New-crop November canola reached a fresh four-week low this session to close $4.40/mt lower at $493.90/metric ton, while breaching retracement support at $497.10/mt and $495.10/mt as well as support of the contract's 200-day moving average calculated at $496.50/mt. Support was eventually found at the contract's 50-day moving average at $493.10/mt, while a breach of this level could result in a further move to $490.60/mt, the 50% retracement of the move from the contract's April low to the May high.

A key difference between this move and the move seen in new-crop soybeans this session is that the November/January canola spread narrowed this session, a sign of supportive commercial activity, while this spread widened or weakened in the case of soybeans, a bearish response by commercial traders of soybeans. The Nov/Jan spread ended at minus $5.30/mt, $.20/mt narrower this session.

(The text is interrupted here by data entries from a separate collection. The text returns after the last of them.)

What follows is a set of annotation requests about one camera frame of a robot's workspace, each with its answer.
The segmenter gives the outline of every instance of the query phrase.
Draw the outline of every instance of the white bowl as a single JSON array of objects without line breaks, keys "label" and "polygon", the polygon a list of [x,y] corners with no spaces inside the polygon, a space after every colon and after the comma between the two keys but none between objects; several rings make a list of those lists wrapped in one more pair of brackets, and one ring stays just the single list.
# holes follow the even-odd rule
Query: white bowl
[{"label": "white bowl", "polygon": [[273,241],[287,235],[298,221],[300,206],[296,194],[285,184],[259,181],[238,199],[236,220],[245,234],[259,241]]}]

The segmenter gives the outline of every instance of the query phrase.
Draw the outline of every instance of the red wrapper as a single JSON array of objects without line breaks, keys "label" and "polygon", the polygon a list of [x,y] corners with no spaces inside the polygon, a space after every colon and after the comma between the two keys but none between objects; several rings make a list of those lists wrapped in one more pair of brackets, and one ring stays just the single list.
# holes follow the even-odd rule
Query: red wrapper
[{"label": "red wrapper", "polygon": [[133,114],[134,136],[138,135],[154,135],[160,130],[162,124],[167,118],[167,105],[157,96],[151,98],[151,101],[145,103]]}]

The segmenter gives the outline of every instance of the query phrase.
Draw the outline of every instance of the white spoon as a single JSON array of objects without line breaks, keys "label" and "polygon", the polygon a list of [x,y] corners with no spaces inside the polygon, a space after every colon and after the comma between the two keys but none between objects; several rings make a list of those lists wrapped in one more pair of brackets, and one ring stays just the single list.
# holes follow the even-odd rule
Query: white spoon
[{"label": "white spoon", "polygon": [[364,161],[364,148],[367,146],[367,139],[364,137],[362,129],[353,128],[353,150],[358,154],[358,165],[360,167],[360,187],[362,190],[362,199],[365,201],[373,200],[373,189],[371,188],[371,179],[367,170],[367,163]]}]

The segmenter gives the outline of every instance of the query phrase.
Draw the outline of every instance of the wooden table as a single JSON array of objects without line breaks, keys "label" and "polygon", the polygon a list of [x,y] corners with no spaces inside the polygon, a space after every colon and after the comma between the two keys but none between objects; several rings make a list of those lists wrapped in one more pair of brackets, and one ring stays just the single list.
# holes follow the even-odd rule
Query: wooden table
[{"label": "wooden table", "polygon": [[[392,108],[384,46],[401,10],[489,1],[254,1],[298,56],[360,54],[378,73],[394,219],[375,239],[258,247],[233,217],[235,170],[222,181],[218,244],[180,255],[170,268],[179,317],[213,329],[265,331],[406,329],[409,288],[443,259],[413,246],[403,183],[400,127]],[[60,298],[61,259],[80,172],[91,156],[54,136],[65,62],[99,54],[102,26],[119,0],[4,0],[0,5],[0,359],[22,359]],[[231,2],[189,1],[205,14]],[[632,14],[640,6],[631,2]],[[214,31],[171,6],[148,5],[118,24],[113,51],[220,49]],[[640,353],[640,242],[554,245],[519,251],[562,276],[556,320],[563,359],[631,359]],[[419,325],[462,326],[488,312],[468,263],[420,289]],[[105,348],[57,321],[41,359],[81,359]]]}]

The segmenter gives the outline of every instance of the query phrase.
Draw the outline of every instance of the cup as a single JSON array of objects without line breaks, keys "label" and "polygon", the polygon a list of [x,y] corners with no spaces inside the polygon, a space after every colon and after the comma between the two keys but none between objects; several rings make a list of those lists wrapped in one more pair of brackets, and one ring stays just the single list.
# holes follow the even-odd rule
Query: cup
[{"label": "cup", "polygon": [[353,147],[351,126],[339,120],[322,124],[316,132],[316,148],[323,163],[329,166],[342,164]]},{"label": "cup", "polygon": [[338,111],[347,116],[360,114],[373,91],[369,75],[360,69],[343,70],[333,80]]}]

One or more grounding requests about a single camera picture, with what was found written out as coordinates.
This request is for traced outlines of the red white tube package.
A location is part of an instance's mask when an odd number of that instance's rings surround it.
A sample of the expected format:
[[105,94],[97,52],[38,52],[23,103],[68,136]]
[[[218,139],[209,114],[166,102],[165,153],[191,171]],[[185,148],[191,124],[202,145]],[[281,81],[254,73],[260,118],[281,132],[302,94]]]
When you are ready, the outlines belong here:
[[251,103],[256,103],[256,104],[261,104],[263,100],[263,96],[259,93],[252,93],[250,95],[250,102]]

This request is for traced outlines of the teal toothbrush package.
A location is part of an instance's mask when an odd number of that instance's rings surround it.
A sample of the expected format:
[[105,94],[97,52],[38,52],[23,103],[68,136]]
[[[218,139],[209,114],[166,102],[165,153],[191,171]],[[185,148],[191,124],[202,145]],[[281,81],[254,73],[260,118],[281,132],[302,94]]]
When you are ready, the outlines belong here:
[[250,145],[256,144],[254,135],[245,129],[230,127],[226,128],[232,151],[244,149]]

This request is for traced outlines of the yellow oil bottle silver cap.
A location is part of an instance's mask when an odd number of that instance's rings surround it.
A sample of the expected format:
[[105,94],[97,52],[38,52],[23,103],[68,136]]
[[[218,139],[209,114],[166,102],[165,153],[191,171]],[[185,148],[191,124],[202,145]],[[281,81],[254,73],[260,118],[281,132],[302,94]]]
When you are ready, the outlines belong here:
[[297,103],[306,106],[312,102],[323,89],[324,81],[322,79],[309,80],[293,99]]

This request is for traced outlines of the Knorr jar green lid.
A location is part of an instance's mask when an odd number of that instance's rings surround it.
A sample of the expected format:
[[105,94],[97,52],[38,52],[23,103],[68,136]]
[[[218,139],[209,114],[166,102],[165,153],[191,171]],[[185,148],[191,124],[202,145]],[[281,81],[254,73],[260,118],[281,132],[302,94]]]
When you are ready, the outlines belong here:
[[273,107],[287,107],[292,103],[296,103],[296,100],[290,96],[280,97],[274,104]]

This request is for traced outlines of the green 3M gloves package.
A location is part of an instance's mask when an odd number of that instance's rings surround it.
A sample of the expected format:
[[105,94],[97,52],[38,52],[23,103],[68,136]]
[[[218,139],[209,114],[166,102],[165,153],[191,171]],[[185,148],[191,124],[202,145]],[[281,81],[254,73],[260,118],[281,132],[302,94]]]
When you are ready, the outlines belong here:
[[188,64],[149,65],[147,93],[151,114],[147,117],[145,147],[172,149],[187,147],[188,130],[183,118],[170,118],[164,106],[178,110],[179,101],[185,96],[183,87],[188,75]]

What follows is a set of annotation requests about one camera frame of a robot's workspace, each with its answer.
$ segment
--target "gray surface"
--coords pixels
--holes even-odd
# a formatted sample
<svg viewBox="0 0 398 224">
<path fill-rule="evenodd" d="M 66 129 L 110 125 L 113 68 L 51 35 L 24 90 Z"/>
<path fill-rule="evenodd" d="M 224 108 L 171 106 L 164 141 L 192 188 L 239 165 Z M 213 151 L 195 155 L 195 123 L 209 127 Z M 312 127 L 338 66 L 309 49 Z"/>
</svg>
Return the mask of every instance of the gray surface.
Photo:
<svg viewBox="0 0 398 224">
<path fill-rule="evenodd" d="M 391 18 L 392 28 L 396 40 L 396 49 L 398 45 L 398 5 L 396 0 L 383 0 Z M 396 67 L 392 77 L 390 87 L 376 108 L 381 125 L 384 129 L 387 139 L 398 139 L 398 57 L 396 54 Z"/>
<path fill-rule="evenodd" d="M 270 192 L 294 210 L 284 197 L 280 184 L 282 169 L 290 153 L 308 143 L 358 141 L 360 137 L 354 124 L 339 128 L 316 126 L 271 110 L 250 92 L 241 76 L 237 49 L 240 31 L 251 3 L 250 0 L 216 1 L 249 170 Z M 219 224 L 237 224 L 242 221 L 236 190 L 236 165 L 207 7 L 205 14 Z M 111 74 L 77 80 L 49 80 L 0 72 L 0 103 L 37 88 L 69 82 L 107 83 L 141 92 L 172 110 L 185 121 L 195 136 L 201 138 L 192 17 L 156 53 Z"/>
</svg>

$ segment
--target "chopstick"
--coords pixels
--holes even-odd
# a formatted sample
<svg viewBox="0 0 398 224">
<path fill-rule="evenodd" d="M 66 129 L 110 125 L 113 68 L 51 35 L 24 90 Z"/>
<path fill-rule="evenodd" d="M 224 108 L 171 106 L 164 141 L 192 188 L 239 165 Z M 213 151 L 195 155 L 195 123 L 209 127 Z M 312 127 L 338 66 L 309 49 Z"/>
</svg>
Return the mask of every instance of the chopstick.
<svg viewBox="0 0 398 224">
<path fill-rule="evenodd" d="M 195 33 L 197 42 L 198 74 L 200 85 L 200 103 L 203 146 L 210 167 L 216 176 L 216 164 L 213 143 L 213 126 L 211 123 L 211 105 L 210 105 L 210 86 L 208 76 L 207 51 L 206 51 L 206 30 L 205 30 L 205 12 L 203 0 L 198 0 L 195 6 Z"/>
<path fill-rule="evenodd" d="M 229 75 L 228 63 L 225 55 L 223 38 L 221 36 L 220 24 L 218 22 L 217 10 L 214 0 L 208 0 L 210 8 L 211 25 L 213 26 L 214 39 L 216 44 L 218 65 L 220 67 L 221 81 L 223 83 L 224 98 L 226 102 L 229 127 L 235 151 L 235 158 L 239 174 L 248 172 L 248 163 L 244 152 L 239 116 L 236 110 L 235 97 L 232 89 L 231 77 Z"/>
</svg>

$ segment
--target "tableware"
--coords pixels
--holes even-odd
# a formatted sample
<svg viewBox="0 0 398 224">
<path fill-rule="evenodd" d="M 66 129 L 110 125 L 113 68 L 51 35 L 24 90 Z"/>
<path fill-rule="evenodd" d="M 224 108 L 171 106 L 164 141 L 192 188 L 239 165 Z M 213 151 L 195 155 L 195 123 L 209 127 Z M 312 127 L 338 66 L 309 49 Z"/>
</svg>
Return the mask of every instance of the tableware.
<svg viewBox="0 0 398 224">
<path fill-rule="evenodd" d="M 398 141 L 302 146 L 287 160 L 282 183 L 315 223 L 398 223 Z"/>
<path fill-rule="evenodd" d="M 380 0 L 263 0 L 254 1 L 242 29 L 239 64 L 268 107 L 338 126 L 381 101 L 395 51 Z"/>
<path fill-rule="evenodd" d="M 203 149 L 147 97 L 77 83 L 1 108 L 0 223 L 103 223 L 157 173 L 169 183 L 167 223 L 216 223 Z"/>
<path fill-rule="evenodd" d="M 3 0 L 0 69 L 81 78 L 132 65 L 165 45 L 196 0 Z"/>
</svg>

This spread bears watching. Dow Jones reports given Thursday's interviews suggest improved weather across parts of the Prairies in coming days as a bearish feature. At the same time, DTN Senior Ag Meteorologist Joel Burgio is pointing to chances that Alberta and northwest Saskatchewan will return to wet conditions late next week, the same areas that are already experiencing wet conditions and facing delayed planting. Saskatchewan Agriculture estimated that as much as 5% of the province's total acreage might not be seeded, while Alberta may follow with a similar outlook on Friday.

This week, Agriculture and Agri-Food Canada revised old-crop and new-crop ending stocks lower, based on the most recent reports released by Statistics Canada. 2016/17 ending stocks were revised to 600,000 mt from 1.1 million metric tons last month, while 2017/18 ending stocks were revised from 1.1 mmt to 350,000 mt. Canada hasn't experienced stocks this low since 1994. Both old-crop and new-crop estimates could be questioned for a number of reasons. It appears that old-crop demand, both crush and exports, are on track to exceed current estimates, even after the 500,000 mt hike in estimated canola exports. There are signs on the prairies that both crushers and exporters have narrowed basis levels this week, a sign that they are both still in the game. As well, in the words of one producer, "those acres estimated for 2017 will never get seeded."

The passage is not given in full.